Feds, landlord had power to bump charter school out of SoWhat
Here's a bizarre twist in the saga of the SoWhat immigration jail. The folks at the charter school that's right next door to the site of the proposed maximum security holding tank say there was a clause in their lease that allowed their landlord, an outfit called J.D. Watamull, to kick them out if the feds challenged the school's right to operate in that location:
"It is understood," the lease read, "that if the G.S.A. takes specific land use or legal action to contest the occupancy of the space by the Tenant in the subject property, the Landlord may terminate the lease within the first 12 months."That's an extraordinary provision if you think about it. If the feds so much as raised a challenge -- meritorious or not -- the landlord could throw the school out.
The feds never took the type of action specified in the lease. That clause has now expired, and the school is finally free to speak its mind in opposition to the jail, which the feds are still hellbent on siting there.
But true to form in this drama, neither the federal immigration folks nor the landlord will say whose idea it was to put that clause in the lease:
GSA spokeswoman Chelsea Turnbull, asked about the school's lease provision, said, "We have no idea where or why that came into being in their lease."
Watumull said he couldn't recall why that clause was added, either, other than he wanted to notify the school about the proposed facility next door. Asked about adding a clause that could force the school out, he said, "You don't want to fuss with the federal government, do you?"
Does that sound like an honest, complete answer to you?

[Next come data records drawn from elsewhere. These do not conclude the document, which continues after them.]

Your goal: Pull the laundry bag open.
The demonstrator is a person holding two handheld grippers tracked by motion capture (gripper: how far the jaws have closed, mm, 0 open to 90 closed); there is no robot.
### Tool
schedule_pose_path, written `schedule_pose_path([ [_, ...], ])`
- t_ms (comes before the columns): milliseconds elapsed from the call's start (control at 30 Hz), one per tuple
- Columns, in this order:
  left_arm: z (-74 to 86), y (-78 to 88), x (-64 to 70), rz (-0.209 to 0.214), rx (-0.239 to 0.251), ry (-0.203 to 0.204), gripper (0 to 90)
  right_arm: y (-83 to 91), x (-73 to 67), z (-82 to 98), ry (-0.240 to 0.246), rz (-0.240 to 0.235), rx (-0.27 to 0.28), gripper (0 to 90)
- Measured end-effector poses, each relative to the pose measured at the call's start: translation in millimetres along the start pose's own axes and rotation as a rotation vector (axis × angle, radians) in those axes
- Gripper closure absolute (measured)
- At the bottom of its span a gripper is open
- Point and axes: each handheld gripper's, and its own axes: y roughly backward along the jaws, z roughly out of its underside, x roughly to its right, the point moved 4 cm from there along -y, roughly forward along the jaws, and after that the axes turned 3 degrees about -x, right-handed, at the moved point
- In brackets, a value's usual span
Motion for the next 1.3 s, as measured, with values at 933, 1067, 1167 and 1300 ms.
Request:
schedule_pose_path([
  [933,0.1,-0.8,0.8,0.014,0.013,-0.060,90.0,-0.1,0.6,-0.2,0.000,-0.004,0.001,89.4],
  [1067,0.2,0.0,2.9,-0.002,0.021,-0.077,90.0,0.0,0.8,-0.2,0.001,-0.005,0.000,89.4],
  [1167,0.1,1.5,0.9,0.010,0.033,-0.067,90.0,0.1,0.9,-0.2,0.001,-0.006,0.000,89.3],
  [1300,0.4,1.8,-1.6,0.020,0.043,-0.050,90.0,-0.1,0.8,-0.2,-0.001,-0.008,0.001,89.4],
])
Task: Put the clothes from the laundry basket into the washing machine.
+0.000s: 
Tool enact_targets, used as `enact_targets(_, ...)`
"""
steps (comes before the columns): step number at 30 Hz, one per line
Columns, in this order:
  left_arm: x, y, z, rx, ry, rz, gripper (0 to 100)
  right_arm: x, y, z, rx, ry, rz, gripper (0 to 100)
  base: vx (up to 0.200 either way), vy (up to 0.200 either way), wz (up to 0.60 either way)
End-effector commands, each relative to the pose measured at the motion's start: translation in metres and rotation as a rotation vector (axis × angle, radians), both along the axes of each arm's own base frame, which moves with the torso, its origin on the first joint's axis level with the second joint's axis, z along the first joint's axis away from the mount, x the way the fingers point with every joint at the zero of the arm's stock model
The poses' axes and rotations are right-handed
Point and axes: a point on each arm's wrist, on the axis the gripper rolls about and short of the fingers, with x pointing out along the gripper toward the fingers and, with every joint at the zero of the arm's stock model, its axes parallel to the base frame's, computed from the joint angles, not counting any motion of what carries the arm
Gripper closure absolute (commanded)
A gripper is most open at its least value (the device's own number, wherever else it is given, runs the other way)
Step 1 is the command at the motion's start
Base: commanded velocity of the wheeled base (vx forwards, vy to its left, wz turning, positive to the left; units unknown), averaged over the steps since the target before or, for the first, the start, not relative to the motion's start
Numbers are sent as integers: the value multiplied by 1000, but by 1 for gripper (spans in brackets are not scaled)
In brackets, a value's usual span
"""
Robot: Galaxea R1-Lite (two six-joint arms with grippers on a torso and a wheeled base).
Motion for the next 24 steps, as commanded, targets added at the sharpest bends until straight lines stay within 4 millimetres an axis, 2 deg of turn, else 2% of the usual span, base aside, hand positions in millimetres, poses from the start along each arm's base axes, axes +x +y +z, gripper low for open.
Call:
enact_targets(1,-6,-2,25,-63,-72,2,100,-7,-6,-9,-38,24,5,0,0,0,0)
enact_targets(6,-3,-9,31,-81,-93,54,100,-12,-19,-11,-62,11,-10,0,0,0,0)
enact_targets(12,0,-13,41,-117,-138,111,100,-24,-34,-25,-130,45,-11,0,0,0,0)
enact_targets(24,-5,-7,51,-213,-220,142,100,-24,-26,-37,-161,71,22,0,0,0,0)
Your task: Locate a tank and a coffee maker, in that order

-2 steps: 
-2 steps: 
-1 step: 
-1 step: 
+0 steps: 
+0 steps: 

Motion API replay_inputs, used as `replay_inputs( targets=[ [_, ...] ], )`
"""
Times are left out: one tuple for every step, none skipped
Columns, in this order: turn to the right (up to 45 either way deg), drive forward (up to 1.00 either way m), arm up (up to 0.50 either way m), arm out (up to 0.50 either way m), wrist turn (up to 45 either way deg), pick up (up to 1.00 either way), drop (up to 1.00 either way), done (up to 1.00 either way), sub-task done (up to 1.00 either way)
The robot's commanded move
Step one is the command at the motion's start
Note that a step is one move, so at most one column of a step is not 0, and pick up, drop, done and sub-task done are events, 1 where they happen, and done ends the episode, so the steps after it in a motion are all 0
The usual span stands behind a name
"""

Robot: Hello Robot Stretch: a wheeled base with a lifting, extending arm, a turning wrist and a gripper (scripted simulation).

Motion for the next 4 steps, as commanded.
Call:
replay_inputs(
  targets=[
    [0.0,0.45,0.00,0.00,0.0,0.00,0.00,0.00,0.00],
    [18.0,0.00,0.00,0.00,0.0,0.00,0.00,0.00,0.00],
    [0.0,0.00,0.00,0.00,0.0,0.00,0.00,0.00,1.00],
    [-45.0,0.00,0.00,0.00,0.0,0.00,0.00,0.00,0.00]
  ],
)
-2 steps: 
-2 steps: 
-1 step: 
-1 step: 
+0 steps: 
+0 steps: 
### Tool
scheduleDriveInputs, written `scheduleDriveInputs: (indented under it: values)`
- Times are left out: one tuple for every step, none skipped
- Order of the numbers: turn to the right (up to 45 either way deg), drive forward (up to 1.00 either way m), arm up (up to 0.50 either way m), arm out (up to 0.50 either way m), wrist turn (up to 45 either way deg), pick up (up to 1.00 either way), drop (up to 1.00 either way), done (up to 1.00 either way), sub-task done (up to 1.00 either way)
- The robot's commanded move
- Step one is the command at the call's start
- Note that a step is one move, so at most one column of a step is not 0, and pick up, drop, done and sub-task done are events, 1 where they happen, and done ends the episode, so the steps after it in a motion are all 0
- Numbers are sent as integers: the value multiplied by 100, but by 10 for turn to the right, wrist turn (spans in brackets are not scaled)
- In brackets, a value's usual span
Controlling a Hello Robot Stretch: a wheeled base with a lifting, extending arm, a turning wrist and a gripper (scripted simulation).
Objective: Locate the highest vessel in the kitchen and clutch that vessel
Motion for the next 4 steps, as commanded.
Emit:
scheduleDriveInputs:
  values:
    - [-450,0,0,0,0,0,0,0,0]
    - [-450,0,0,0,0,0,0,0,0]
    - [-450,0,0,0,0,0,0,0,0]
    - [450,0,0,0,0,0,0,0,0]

Me neither.
The school officials also say that the owner of the jail site, Lindquist Development, which has vague ties to Watamull, threatened them if they testified against the jail at the Portland City Council back in January:
[T]hey say a representative for Lindquist, whom they declined to name, gave them a warning in a conference call. School office manager Marlene Dorfman can't remember the exact wording but said the remark was to the effect of, "You need to control your people."
But school parents testified the next day, Jan. 19, at a City Council hearing on the ICE proposal. So did students at the K-8 school, including a fifth-grader who told politicians she wanted to "feel safe while I'm playing" outside.
The next day, work on the school building stopped, school officials say....
Watumull, asked whether work stopped after parents and students testified, said, "not to my recollection." He said it was his company that served as the general contractor on the school renovations but Lindquist "was helping me out with some subs," which he said meant giving him names of subcontractors.
Threats, intimidation, implausible explanations... all par for the course for the immigration people, whose reputation is legendary. And alas, not atypical of a certain city commissioner who's been the ramrod behind this deal from the start. Some days it seems as though nobody's safe when one of his developer pals wants to make some money.
What I don't understand is where the school's congressional representatives stand in all this. Hey Merkley, Wyden, Wu, Blumenauer! Do you really think there should be a high-security federal deportation tank -- so sensitive that its proposed floor plan must be kept secret -- right next door to a grammar school? And where are the local champions of the children, Dan Saltzman and Jeff Cogen? As the kids say, LOL.